Standardized forms, were used to collect clinical and epidemiological data obtained in five scheduled visits that occurred during a two-month follow up: within the first five days from the onset of the disease and at 8, 15, 30, and 60 days after the beginning of the symptoms. In the standardized form, there were included 26 signs and symptoms that were systematically evaluated in each visit as well as a complete clinical examination and the following laboratory assays, that were performed using blood samples: hemogram, aspartate aminotransferase (AST), alanine aminotransferase (ALT), direct and indirect bilirubin, prothrombin time (PT), and creatine kinase (CK). In the first visit, hepatitis B surface antigen (HBsAg) and anti-hepatitis C virus (HCV) were requested for all patients to screen for hepatitis B and C respectively.

The reference values for liver enzymes were established by the manufacturer (Johnson & Johnson Inc., Rochester, NY,USA), defined as follows: for men, AST values were up to 59U/L and ALT up to 72U/L. For women, AST values were up to 36U/L and ALT up to 52U/L. The reference values for CK were up to 170U/l for men and up to 135U/L for women. For both genders, the reference values for direct and indirect bilirubin were 0.4mg/dl and 0.8mg/dl respectively.

Laboratory methods

The hemogram, AST, ALT, PT, CK, HBsAg, and anti-HCV were performed in a private clinical analysis laboratory affiliated with the Brazilian Society of Clinical Analyses.

Reverse transcriptase-polymerase chain reaction (RT-PCR): The viral RNA was extracted from the acute-phase sera and it was performed according to Lanciotti et al.18,19.

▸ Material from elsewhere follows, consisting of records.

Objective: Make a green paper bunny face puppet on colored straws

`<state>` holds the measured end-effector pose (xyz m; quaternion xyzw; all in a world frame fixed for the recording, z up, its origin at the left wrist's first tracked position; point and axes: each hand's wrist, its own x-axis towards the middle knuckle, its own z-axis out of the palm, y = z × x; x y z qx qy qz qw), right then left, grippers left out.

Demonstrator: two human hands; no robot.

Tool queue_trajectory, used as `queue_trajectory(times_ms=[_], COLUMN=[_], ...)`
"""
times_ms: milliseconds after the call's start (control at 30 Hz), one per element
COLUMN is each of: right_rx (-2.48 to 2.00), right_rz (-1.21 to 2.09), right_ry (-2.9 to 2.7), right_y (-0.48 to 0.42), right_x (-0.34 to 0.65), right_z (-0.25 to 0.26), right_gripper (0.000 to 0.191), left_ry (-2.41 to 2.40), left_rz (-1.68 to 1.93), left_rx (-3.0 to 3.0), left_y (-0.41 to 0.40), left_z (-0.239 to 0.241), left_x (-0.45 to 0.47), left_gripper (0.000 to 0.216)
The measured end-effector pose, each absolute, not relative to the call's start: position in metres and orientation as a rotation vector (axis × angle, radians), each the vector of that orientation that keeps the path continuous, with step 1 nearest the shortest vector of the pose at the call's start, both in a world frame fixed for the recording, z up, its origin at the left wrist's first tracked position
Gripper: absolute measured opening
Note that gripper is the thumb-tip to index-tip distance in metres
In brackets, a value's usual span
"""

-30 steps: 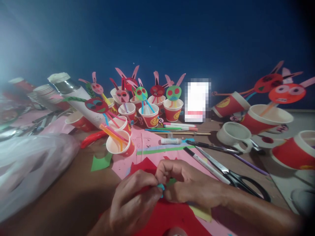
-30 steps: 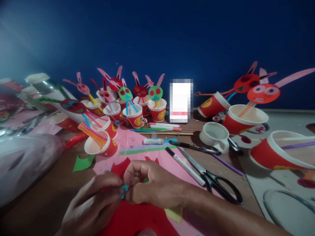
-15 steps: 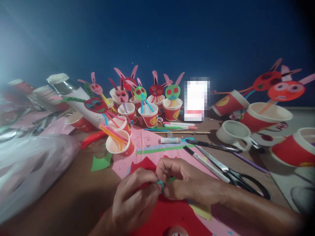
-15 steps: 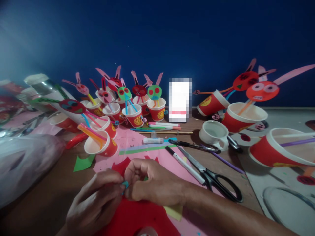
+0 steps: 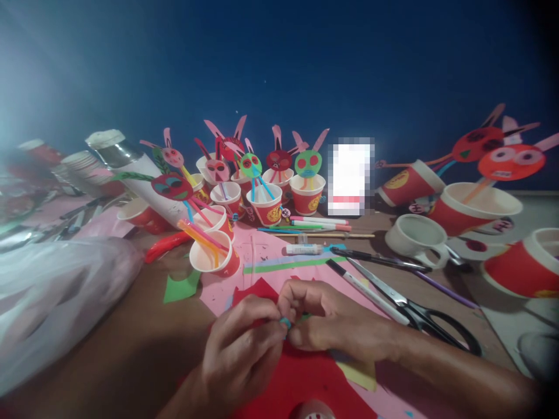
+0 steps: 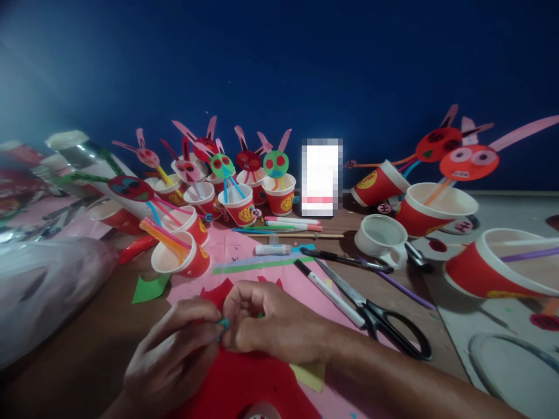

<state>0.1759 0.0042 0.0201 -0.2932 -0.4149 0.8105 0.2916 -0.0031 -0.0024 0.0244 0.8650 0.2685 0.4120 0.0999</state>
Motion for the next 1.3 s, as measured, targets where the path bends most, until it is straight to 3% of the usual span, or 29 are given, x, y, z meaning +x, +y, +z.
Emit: queue_trajectory(times_ms=[1067,1167,1300], right_rx=[-0.764,-0.857,-1.028], right_rz=[2.129,1.985,1.51], right_ry=[-1.112,-1.224,-1.458], right_y=[0.005,0.005,0.003], right_x=[0.173,0.173,0.171], right_z=[0.008,0.012,0.017], right_gripper=[0.015,0.013,0.013], left_ry=[0.845,0.897,1.124], left_rz=[1.232,1.285,1.146], left_rx=[2.364,2.24,1.668], left_y=[-0.004,-0.003,0.001], left_z=[0.022,0.02,0.014], left_x=[0.003,0.004,0.006], left_gripper=[0.024,0.023,0.01])
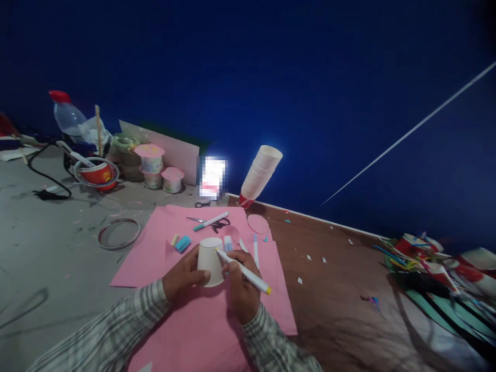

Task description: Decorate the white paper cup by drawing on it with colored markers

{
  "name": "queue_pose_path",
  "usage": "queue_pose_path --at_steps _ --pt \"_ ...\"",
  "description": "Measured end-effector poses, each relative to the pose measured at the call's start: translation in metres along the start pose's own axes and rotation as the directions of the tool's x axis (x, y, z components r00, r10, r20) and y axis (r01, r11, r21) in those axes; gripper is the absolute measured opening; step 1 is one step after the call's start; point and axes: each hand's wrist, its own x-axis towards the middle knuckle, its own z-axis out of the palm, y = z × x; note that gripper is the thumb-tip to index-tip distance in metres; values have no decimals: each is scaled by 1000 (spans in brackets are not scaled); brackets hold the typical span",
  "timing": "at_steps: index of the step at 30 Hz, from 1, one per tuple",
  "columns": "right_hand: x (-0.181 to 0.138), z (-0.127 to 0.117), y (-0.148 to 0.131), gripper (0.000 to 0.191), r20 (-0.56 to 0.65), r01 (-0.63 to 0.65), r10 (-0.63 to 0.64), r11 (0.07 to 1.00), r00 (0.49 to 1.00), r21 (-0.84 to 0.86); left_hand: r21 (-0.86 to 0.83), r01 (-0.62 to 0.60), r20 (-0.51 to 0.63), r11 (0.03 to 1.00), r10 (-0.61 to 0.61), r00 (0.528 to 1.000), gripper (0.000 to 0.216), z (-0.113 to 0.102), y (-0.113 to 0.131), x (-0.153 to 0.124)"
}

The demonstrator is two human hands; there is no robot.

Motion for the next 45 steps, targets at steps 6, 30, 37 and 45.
queue_pose_path --at_steps 6,30,37,45 --pt "2 0 0 16 -34 15 -15 1000 999 -20 18 10 -40 1000 -9 999 57 -2 -1 -1" --pt "2 -1 -5 17 -10 -35 36 994 999 106 -115 -15 -55 993 9 998 52 -1 7 -2" --pt "-1 1 -14 20 94 96 -101 994 990 56 -129 -18 -99 992 5 995 52 1 8 0" --pt "1 4 -15 22 84 210 -211 978 974 19 -92 -17 -75 996 10 997 59 -3 3 0"
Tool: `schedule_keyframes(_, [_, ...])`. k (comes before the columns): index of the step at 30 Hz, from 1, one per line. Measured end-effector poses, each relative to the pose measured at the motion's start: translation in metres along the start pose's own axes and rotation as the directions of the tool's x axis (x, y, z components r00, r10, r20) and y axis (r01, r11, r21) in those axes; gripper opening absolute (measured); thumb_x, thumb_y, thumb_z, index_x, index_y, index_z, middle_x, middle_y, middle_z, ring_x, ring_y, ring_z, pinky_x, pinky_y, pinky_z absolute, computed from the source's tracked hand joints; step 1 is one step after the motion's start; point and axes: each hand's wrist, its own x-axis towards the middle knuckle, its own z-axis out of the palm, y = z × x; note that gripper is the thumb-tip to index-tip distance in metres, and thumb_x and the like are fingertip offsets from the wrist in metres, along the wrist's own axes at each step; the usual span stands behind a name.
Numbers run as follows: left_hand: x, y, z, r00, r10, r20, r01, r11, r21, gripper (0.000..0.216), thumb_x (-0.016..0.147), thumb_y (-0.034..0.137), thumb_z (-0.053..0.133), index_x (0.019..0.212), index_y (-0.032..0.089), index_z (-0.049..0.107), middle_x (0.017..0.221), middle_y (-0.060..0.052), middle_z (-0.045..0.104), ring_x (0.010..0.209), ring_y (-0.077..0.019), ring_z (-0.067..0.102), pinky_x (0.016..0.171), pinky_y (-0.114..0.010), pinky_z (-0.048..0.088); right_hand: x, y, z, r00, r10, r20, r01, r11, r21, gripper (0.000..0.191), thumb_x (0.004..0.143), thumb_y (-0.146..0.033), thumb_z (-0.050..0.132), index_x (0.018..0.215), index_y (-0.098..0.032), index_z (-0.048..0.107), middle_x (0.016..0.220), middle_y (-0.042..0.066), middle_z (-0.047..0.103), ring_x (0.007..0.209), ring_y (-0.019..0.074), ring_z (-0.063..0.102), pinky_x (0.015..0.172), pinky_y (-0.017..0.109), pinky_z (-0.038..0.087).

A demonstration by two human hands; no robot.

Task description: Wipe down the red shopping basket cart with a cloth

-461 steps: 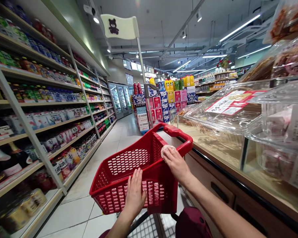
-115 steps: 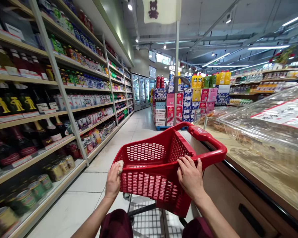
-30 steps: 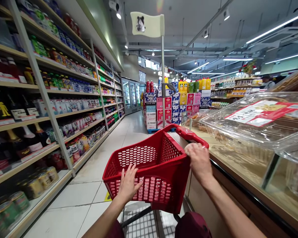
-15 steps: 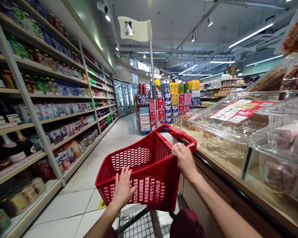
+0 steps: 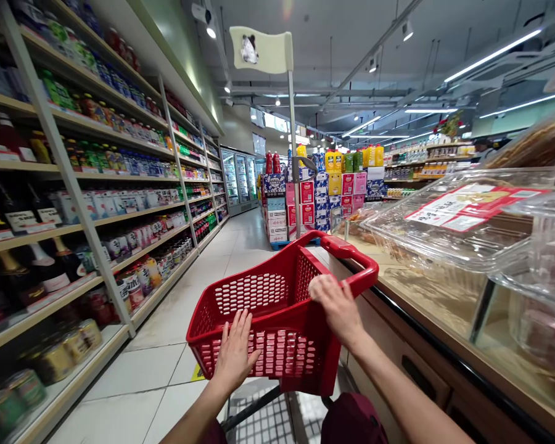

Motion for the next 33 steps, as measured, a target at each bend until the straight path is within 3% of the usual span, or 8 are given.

Serology: A dengue IgM-capture enzyme-linked immunosorbent assay (ELISA) was performed according to manufacturer's instructions (Pan Bio®, Brisbane, Australia). IgG-ELISA was performed as described by Miagostovich et al.20.

NS1 antigen capture assays: NS1 was performed in the acute-phase sera, according to manufacturer's instructions (Pan Bio® rapid strip test kits, Bribane, Australia).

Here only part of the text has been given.